As a field, apologetics bears quite a few problems. It’s actually not easy to say exactly which might be its worst. But I see this one as a big problem: apologists’ processes never actually land where apologists insist they do. Almost every apologetics argument can be negated right out of the gate through the identification of its logical fallacies, manipulation attempts, or basic cognitive biases. Of the few remaining, they don’t whisk us away to the Happy Realm of Jesus-is-Real. Instead, apologists land themselves in the Iffy Realm of SOMEONE-Might-Be-Real and then simply declare they’ve reached their destination.

In the past, I’ve called this the Unicorn Test: any given apologetics argument not knocked out of the running through illogical reasoning accidentally demonstrates the validity of not just Jesus, but also of Santa Claus, Zeus, Space Princess Cassidy, Thor, Wonder Woman, leprechauns, Harry Potter, the state of Wyoming, and Russell’s Teapot. Substituting other names for “Jesus” in their arguments reveals the truth.

Christians have a really tough time moving from the claim that gods are not, in the main, logically ridiculous to demonstrating that their particular god simply must exist–while simultaneously demonstrating that these thousands of other deities absolutely do not. Apologists take as a given that once they demonstrate that gods in general might exist, they’ve already conclusively demonstrated those other points–and thus clinched their sale.

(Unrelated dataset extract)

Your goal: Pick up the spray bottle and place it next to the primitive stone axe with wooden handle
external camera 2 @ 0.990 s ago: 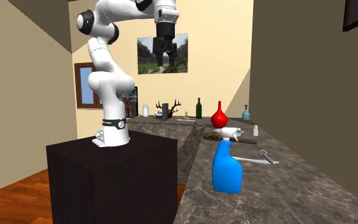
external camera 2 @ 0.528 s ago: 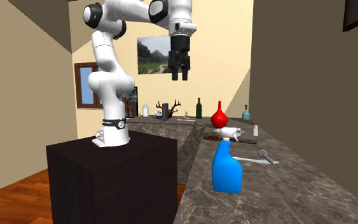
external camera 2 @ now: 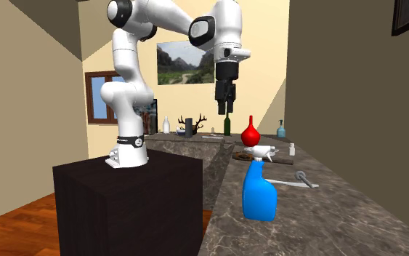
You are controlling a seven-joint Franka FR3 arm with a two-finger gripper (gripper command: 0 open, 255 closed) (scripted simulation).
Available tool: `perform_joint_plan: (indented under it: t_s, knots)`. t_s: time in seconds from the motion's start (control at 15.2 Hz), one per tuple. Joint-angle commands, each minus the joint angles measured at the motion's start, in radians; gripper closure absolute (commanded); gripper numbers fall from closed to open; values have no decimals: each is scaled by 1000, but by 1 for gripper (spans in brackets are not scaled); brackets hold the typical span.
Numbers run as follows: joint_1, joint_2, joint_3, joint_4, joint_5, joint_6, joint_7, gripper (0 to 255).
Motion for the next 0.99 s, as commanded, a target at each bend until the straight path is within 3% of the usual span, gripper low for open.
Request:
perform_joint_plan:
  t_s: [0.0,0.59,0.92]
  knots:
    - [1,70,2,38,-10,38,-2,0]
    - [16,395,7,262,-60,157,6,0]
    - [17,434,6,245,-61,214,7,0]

— Captain Cassidy, Roll to Disbelieve, Christian Evangelists Keep Asking the Wrong Question, October 10, 2019


  1. Avatar
    Brunetto Latini

    As someone who was into apologetics in my youth, let me say that the author’s approach to bashing apologetics as a thing rather than refuting the specifics of apologetic arguments is worthless, except for sounding intelligent to those who never believed.

    • Avatar
      Bruce Gerencser

      She spends time in other posts refuting Evangelical apologetical arguments. The reason I liked this excerpt is that it exposes THE truth about Evangelical apologetics: their arguments might lead one to conclude that there is some sort of God, but they miserably fail in moving their arguments from A God to THE God.

  2. Avatar

    I like Captain Cassidy’s blog. I usually read her articles, which are very down to earth, and speak in ordinary, common sense, terms. My only objection, and it’s not a criticism as it’s up to readers and bloggers to decide how they arrange comments, is that there are so many comments from what is clearly a regular ‘gang’ that it’s extremely hard to find meaningful conversation. The first hundred comments are clearly ‘in group’ things that mean nothing to outsiders.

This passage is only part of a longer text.